The National Council for Science and the Environment (NCSE) is an annual conference that brings together over 1,000 scientific, educational, business, civil society, and government professionals from diverse fields to explore the connections between science and decision-making associated with important environmental issues.

As part of the conference, NCSE also holds the annual John H. Chafee Memorial Lecture on Science and the Environment. The lecture provides a high-profile forum for communicating the importance and potential for science in environmental decision-making by featuring a renowned expert in that particular field. At the conference, participants develop policy recommendations and strategies to achieve science-based solutions to complex environmental problems. Following the conference, NCSE:

Produces and disseminates conference recommendations developed by participants
Provides briefings to Congress, other institutions, and decision-makers capable of implementing the conference recommendations
Strives to develop or facilitate the development of new programs based on recommendations from the conference
Publishes the John H. Chafee Memorial Lecture.

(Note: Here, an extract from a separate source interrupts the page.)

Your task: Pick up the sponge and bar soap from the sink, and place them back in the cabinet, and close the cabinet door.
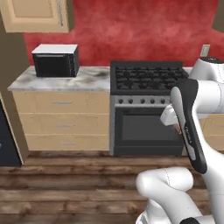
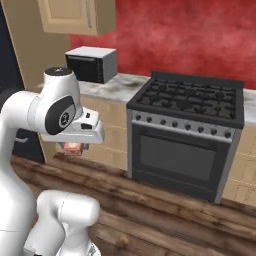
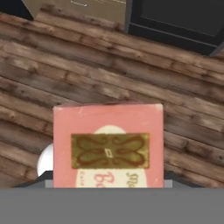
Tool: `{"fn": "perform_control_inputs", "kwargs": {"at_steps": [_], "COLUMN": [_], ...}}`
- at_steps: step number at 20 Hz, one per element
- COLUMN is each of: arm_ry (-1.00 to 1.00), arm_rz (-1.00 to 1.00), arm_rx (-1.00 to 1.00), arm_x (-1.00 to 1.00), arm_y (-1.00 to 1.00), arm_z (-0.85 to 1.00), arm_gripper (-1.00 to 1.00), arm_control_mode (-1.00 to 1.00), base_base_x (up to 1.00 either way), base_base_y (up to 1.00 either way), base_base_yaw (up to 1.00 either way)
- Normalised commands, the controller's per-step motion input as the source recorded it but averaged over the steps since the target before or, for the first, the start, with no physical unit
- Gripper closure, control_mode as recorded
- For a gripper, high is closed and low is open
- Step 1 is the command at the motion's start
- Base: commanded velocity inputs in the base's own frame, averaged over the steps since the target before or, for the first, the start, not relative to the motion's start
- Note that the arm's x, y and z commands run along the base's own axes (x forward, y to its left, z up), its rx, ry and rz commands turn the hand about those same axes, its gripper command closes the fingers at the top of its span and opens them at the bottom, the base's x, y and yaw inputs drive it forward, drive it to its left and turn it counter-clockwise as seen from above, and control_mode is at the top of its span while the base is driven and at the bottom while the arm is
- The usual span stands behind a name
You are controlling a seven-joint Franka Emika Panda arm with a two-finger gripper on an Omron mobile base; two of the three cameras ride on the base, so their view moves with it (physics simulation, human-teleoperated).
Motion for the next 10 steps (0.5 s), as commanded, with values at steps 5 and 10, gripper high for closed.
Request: {"fn": "perform_control_inputs", "kwargs": {"at_steps": [5, 10], "arm_ry": [0.00, 0.00], "arm_rz": [0.00, 0.00], "arm_rx": [0.00, 0.00], "arm_x": [0.00, 0.00], "arm_y": [0.00, 0.00], "arm_z": [0.00, 0.00], "arm_gripper": [1.00, 1.00], "arm_control_mode": [1.00, 1.00], "base_base_x": [0.34, 0.30], "base_base_y": [-0.16, -0.22], "base_base_yaw": [-0.31, -0.25]}}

Goals for the National Conference

 Embrace a “solutions” focus for the meeting and its products
 Select conference topics that are major challenges to the entire world and to which science can contribute significantly toward solutions.
 Provide participants a rich “how-to” experience in the integration of environmental science and policy to develop solutions for major environmental challenges facing society.
 Increase the number and diversity of participants at the conference.
 Build on the meeting results in the other NCSE programs
 Integrate Affiliate universities and colleges into the meeting more broadly and encourage them to become a larger part of the implementation of the plans
 Utilize the conference to broaden the network of supporters of NCSE and its programs.